=== WORK TO BE COMPLETED ===
Repeat the data in full. Drop every picture.
################
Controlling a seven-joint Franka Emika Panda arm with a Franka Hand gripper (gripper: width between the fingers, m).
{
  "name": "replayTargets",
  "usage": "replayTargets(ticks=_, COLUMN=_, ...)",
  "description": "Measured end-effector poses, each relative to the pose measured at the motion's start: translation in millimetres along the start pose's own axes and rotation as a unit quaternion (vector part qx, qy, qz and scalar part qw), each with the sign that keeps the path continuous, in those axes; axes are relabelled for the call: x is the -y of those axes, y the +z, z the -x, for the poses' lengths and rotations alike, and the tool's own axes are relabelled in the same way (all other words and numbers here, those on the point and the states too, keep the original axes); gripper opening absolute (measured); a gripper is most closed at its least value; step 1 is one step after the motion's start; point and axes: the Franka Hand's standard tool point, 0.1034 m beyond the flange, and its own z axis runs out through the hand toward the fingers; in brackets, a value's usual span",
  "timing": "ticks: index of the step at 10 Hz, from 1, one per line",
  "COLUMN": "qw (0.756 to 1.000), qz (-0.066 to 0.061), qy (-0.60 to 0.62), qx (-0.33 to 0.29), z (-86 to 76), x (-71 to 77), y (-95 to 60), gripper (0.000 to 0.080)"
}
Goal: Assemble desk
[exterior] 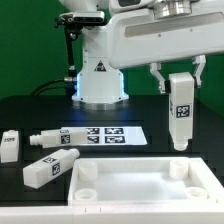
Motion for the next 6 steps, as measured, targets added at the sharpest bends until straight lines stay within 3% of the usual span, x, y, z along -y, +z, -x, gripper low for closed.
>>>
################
=== TASK RESULT ===
Controlling a seven-joint Franka Emika Panda arm with a Franka Hand gripper (gripper: width between the fingers, m).
{
  "name": "replayTargets",
  "usage": "replayTargets(ticks=_, COLUMN=_, ...)",
  "description": "Measured end-effector poses, each relative to the pose measured at the motion's start: translation in millimetres along the start pose's own axes and rotation as a unit quaternion (vector part qx, qy, qz and scalar part qw), each with the sign that keeps the path continuous, in those axes; axes are relabelled for the call: x is the -y of those axes, y the +z, z the -x, for the poses' lengths and rotations alike, and the tool's own axes are relabelled in the same way (all other words and numbers here, those on the point and the states too, keep the original axes); gripper opening absolute (measured); a gripper is most closed at its least value; step 1 is one step after the motion's start; point and axes: the Franka Hand's standard tool point, 0.1034 m beyond the flange, and its own z axis runs out through the hand toward the fingers; in brackets, a value's usual span",
  "timing": "ticks: index of the step at 10 Hz, from 1, one per line",
  "COLUMN": "qw (0.756 to 1.000), qz (-0.066 to 0.061), qy (-0.60 to 0.62), qx (-0.33 to 0.29), z (-86 to 76), x (-71 to 77), y (-95 to 60), gripper (0.000 to 0.080)"
}
Goal: Assemble desk
[exterior] 
Motion for the next 6 steps, as measured, targets added at the sharpest bends until straight lines stay within 3% of the usual span, x, y, z along -y, +z, -x, gripper low for closed.
>>>

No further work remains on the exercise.